New Delhi, Aug 6 (IANS) The oil sector seems to be latest addition to the list of sectors facing stress due to the ongoing economic slowdown. For the first time in many months, both oil demand and imports have witnessed a sharp fall indicating that the poor health of the economy has now begun impacting a sector where the country has to rely a lot on imports.
As per the latest Oil Ministry data, crude oil imports decreased by 13.4 per cent and 2.2 per cent during June 2019 and April-June 2019 respectively as compared to the same period of the previous year. During the first quarter as well, the country’s oil demand was lower by 0.2 per cent than that a year ago with the fall sharper in June at 1.7 per cent.
Though the slowdown in oil imports in a country that spends its foreign exchange to buy crude oil should be welcomed, yet it is reflective of the poor demand scenario that has slowed oil imports by refineries.
The refineries are using their inventories to meet domestic supplies of petroleum products rather than buying additional quantities of crude oil from overseas even though buying at this juncture would be beneficial with international crude prices at a low of $64-65 a barrel.
“It is surprising that oil imports have fallen when global prices are stable and low. This means that consumption has declined and demand is not picking up. The sector has begun to feel the pain of an economic slowdown that several of the consuming industries such as automobiles are already facing,” said an executive of Indian Oil Corporation asking not to be named.
Though it is difficult to derive a conclusive relationship between oil imports/sales and economic activity, analysts are unanimous that the current contraction is the result of a slowdown. Otherwise, sales of petroleum products should not have fallen when per capita consumption has been growing.
As per the Petroleum Planning and Analysis Cell (PPAC) of the Oil Ministry, except for petrol (10.8 per cent) and diesel (1.4 per cent), sales of industrial, aviation and kitchen fuels have fallen.
Total LPG consumption recorded a de-growth of 7.1 per cent during June 2019 and a cumulative de-growth of 1.5 per cent during April-June 2019, even though the government’s Ujjwala scheme is fast expanding the reach of cooking gas to the remotest corners of the country. Even kerosene consumption registered de-growth of 17.2 per cent in June 2019 compared to 12.1 per cent de-growth in June 2018.
All is not good on the oil exports front as well with exports of petroleum products decreasing by 11.4 per cent during June 2019 as compared to the same period of the previous year. Decrease in petroleum product exports during June 2019 was due to decrease in all exports.
Production of petroleum products too saw a de-growth of 9.3 per cent and 2.4 per cent during June 2019 and April-June 2019 respectively as compared to the corresponding period of the previous year.
The total crude oil processed during June 2019 was 20.3 million tones (MT), 7.1 per cent lower than June 2018. On a cumulative basis, the total crude oil processed was 62.6 MT, which was lower by 2.2 per cent during April-June 2019 as compared to the corresponding period of the previous year.

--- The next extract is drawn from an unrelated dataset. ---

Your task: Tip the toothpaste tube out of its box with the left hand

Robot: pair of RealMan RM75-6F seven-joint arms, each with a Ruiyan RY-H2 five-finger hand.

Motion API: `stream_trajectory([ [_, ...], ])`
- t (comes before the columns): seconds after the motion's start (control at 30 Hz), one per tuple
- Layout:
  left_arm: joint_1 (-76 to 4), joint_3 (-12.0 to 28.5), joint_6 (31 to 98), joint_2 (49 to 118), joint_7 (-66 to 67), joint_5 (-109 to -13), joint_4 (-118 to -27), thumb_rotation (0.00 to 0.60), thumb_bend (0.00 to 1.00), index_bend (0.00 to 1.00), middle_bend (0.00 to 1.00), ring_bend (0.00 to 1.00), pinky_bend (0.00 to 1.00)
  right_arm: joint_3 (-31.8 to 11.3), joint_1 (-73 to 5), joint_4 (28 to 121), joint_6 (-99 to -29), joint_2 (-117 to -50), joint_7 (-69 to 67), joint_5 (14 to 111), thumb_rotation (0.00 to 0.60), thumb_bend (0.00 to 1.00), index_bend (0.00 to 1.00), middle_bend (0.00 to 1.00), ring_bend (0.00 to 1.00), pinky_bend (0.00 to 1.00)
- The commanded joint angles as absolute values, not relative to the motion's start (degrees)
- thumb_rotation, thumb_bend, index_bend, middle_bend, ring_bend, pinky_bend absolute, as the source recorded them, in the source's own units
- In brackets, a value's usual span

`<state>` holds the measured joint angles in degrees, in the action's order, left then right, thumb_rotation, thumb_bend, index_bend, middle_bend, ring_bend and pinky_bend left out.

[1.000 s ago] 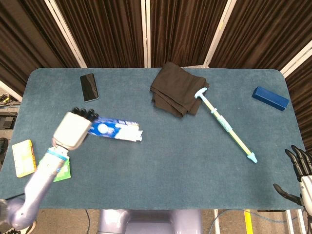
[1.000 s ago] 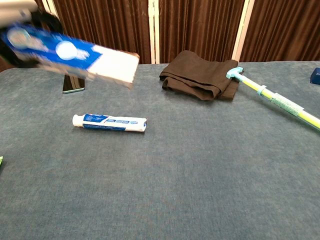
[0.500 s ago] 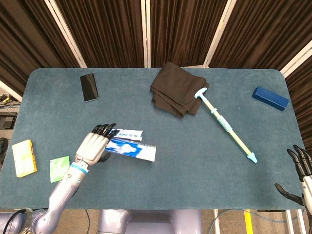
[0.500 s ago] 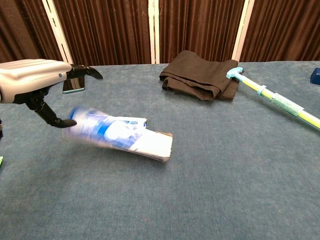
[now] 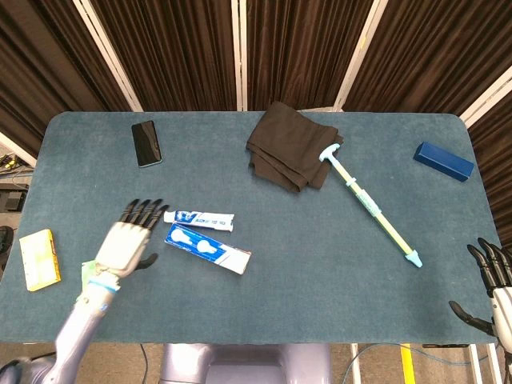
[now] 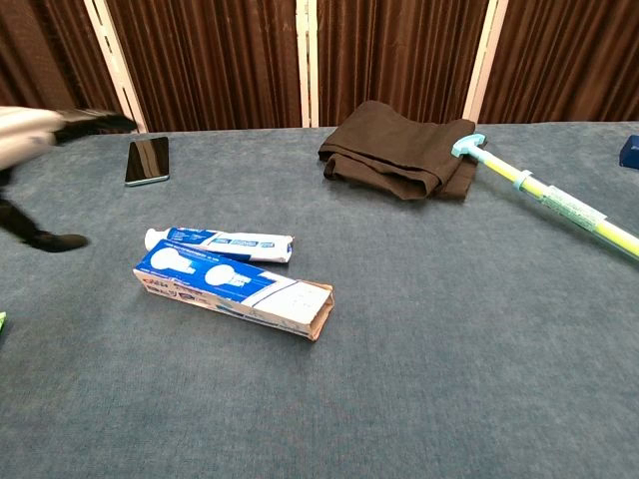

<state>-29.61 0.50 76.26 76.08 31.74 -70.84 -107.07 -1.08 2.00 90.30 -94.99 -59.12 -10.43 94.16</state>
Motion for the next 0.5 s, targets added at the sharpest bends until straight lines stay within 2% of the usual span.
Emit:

The Indian refineries processed 70.4 per cent high sulphur crude during June 2019 as compared to 78.7 per cent during June 2018.
The slowdown is coming at a time when the international environment is very favourable, in terms of crude oil pricing. The price of Brent crude averaged $64.10 per barrel during June 2019 against $71.12 per barrel during May 2019 and $74.33 per barrel during June 2018. The Indian basket crude price averaged $62.39 per barrel during June 2019 against $70.02 per barrel during May 2019 and $73.83 per barrel during June 2018.